» **What is being asked**
Word for word, restate all of the records.

── Exercise material ──

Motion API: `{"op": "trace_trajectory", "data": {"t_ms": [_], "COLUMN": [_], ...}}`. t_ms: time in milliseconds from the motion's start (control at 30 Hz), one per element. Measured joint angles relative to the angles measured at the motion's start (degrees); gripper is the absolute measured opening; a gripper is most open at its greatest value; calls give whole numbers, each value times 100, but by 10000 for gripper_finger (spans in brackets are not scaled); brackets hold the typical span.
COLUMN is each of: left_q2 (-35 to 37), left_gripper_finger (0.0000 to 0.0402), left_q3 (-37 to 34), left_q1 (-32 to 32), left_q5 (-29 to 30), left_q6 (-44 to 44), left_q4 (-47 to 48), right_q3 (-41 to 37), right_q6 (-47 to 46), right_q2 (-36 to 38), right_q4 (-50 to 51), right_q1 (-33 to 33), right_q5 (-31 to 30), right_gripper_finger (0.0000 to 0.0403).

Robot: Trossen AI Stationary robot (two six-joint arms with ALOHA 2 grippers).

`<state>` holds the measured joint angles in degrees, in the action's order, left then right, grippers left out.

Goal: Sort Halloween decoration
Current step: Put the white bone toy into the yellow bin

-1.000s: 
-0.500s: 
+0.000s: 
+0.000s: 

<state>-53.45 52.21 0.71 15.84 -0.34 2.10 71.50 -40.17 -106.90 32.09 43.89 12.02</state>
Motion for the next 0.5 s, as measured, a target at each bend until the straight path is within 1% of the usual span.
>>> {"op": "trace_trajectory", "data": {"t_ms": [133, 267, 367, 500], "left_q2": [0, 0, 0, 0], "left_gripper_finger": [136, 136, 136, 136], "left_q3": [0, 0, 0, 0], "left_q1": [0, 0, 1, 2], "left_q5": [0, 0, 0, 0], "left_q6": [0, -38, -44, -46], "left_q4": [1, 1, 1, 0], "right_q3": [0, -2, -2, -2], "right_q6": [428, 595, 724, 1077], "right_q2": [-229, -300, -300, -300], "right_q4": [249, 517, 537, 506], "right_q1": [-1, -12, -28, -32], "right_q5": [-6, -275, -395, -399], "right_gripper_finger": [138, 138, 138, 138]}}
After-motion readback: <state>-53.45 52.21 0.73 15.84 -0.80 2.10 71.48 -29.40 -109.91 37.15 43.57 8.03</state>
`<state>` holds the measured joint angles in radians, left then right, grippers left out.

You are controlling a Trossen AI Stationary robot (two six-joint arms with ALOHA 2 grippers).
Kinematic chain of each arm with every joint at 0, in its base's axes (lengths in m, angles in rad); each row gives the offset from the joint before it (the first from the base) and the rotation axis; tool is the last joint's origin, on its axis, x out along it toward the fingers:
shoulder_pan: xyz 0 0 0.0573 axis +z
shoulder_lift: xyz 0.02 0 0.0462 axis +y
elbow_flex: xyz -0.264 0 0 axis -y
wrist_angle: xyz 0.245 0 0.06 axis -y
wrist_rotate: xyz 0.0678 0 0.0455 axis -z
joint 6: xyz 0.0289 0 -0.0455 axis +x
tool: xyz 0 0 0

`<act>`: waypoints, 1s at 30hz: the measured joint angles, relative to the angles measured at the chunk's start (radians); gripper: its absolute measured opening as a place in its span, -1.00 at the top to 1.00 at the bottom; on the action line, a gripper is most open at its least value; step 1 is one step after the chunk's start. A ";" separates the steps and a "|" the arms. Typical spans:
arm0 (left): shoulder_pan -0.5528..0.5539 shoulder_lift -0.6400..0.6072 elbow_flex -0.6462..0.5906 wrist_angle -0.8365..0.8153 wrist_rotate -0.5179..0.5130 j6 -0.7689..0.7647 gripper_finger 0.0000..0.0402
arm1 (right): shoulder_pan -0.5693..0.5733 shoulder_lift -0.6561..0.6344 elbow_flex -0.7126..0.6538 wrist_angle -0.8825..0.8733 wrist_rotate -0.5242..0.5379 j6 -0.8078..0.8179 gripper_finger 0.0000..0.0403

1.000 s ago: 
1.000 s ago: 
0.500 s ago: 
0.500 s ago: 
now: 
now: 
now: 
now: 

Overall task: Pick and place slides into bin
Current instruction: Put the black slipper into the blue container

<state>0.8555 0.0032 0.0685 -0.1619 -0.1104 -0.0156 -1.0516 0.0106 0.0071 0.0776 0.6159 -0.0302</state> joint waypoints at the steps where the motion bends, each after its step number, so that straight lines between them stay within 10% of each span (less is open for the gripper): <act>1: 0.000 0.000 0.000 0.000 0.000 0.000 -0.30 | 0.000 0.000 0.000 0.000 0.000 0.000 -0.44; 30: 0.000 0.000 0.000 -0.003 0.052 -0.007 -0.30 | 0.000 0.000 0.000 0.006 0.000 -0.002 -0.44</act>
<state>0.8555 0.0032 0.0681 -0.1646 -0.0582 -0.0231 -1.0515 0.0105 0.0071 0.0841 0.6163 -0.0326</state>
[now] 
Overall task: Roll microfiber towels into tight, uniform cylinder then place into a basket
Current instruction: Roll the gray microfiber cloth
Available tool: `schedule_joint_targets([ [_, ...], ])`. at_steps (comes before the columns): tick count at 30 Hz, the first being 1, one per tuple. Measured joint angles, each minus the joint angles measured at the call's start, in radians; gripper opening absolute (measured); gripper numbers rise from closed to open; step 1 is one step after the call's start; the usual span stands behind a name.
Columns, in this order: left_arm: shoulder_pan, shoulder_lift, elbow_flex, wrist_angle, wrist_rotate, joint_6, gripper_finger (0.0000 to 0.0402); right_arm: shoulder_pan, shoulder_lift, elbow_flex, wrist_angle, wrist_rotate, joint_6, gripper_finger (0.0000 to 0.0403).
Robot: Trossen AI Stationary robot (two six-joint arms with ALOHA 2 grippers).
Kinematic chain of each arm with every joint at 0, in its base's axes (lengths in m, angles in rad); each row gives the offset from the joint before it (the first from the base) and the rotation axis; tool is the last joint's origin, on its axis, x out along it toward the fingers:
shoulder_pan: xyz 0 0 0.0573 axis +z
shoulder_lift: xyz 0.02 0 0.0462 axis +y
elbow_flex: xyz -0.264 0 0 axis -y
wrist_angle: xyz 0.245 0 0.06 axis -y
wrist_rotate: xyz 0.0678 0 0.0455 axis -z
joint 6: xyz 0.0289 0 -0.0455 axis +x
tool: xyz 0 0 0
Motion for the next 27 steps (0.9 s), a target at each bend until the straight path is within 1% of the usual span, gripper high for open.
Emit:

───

» **Response area**
Motion API: `{"op": "trace_trajectory", "data": {"t_ms": [_], "COLUMN": [_], ...}}`. t_ms: time in milliseconds from the motion's start (control at 30 Hz), one per element. Measured joint angles relative to the angles measured at the motion's start (degrees); gripper is the absolute measured opening; a gripper is most open at its greatest value; calls give whole numbers, each value times 100, but by 10000 for gripper_finger (spans in brackets are not scaled); brackets hold the typical span.
COLUMN is each of: left_q2 (-35 to 37), left_gripper_finger (0.0000 to 0.0402), left_q3 (-37 to 34), left_q1 (-32 to 32), left_q5 (-29 to 30), left_q6 (-44 to 44), left_q4 (-47 to 48), right_q3 (-41 to 37), right_q6 (-47 to 46), right_q2 (-36 to 38), right_q4 (-50 to 51), right_q1 (-33 to 33), right_q5 (-31 to 30), right_gripper_finger (0.0000 to 0.0403).

Robot: Trossen AI Stationary robot (two six-joint arms with ALOHA 2 grippers).

`<state>` holds the measured joint angles in degrees, in the action's order, left then right, grippers left out.

Goal: Sort Halloween decoration
Current step: Put the white bone toy into the yellow bin

-1.000s: 
-0.500s: 
+0.000s: 
+0.000s: 

<state>-53.45 52.21 0.71 15.84 -0.34 2.10 71.50 -40.17 -106.90 32.09 43.89 12.02</state>
Motion for the next 0.5 s, as measured, a target at each bend until the straight path is within 1% of the usual span.
>>> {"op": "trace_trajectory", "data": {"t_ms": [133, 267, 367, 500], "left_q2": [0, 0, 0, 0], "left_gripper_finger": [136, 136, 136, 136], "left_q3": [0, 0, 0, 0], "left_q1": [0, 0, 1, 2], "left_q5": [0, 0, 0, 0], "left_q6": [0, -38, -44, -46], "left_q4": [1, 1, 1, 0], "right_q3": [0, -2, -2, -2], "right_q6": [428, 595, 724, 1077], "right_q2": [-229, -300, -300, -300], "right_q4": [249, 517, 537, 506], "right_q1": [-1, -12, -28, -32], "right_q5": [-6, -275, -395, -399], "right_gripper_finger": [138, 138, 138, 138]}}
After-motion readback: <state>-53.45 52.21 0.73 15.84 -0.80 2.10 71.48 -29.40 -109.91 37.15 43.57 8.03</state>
`<state>` holds the measured joint angles in radians, left then right, grippers left out.

You are controlling a Trossen AI Stationary robot (two six-joint arms with ALOHA 2 grippers).
Kinematic chain of each arm with every joint at 0, in its base's axes (lengths in m, angles in rad); each row gives the offset from the joint before it (the first from the base) and the rotation axis; tool is the last joint's origin, on its axis, x out along it toward the fingers:
shoulder_pan: xyz 0 0 0.0573 axis +z
shoulder_lift: xyz 0.02 0 0.0462 axis +y
elbow_flex: xyz -0.264 0 0 axis -y
wrist_angle: xyz 0.245 0 0.06 axis -y
wrist_rotate: xyz 0.0678 0 0.0455 axis -z
joint 6: xyz 0.0289 0 -0.0455 axis +x
tool: xyz 0 0 0

`<act>`: waypoints, 1s at 30hz: the measured joint angles, relative to the angles measured at the chunk's start (radians); gripper: its absolute measured opening as a place in its span, -1.00 at the top to 1.00 at the bottom; on the action line, a gripper is most open at its least value; step 1 is one step after the chunk's start. A ";" separates the steps and a "|" the arms. Typical spans:
arm0 (left): shoulder_pan -0.5528..0.5539 shoulder_lift -0.6400..0.6072 elbow_flex -0.6462..0.5906 wrist_angle -0.8365..0.8153 wrist_rotate -0.5179..0.5130 j6 -0.7689..0.7647 gripper_finger 0.0000..0.0402
arm1 (right): shoulder_pan -0.5693..0.5733 shoulder_lift -0.6561..0.6344 elbow_flex -0.7126..0.6538 wrist_angle -0.8825..0.8733 wrist_rotate -0.5242..0.5379 j6 -0.8078..0.8179 gripper_finger 0.0000..0.0403

1.000 s ago: 
1.000 s ago: 
0.500 s ago: 
0.500 s ago: 
now: 
now: 
now: 
now: 

Overall task: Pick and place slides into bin
Current instruction: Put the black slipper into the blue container

<state>0.8555 0.0032 0.0685 -0.1619 -0.1104 -0.0156 -1.0516 0.0106 0.0071 0.0776 0.6159 -0.0302</state> joint waypoints at the steps where the motion bends, each after its step number, so that straight lines between them stay within 10% of each span (less is open for the gripper): <act>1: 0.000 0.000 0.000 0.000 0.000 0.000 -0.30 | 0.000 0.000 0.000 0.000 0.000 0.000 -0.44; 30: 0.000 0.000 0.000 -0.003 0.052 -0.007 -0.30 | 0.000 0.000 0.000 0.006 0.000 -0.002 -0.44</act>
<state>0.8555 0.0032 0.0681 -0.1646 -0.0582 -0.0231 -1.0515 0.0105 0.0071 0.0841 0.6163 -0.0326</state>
[now] 
Overall task: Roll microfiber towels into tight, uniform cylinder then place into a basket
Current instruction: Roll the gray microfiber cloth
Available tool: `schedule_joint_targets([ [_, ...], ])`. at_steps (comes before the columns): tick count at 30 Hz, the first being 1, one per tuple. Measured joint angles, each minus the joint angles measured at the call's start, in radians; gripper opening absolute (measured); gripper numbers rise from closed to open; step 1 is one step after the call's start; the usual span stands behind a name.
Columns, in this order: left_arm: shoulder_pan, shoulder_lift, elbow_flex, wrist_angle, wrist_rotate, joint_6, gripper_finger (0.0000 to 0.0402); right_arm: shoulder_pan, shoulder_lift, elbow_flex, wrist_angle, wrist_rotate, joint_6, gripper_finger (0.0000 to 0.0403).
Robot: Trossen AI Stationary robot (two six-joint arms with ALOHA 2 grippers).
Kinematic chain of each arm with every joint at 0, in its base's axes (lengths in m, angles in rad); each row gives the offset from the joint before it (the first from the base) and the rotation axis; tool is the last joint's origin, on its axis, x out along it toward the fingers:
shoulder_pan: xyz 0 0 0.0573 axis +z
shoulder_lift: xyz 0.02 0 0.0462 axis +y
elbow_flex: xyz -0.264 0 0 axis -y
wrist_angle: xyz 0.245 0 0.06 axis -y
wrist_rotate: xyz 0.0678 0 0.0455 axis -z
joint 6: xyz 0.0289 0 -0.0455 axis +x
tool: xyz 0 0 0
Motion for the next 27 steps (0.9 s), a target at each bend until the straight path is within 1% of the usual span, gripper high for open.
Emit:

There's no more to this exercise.